This is what it looks like...although Laffer himself says he never drew it on a napkin because the restaurant they were in when he drew the curve used cloth napkins, and he was brought up to not ruin nice things.

Look close at how this curve is formed. It's not linear. There are definite shoulders--steep regions on the extreme left and right sides--and plateaus--shallow regions close to the sweet spot. Draw a horizontal line where the curve drops from plateaus to shoulders. We'll call this the Jim Line.

You can see it better here...



Go to the point marked C. Note that the curve is starting to get really steep to the left of that point? There's your breakpoint, or Jim Line.

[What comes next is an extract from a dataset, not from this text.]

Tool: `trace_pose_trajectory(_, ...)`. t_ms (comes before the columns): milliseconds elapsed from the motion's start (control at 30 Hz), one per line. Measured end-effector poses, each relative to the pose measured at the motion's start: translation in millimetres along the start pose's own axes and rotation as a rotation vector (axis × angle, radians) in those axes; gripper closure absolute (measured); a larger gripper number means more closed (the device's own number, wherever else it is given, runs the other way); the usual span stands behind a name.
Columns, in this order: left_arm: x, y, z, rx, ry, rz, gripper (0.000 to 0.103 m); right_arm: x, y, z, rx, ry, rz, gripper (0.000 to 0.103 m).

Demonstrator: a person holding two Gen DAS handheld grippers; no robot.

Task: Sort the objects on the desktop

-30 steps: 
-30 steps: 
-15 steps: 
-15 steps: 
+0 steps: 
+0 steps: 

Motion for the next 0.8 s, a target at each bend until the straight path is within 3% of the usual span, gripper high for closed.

The Jim Line theory, which I just invented, says that you can use any tax rate between the low-side Laffer-Jim crossing point (the rate below the sweet spot at which Laffer's line crosses mine) and the high-side Laffer-Jim crossing point (same deal, just above the sweet spot) and still be okay. If you're between the sweet spot and the low-side crossing point your tax cuts will be self-financing or, more accurately, financeable through modest and acceptable spending cuts--what are popularly called "fat cuts." If you're between the sweet spot and the high-side crossing point, there may be a bit of grumbling but productivity will still be high, tax revenues will be good and you can start to pay down the debts you've accumulated.

Cross the Jim Line at your own peril.

If you go below the Jim Line (BJL) on the low side, you have created a non-self-financing tax cut situation. There are three ways to deal with this crisis--slash spending on important programs, sell a lot of government bonds, or keep raising the debt ceiling. None are sustainable.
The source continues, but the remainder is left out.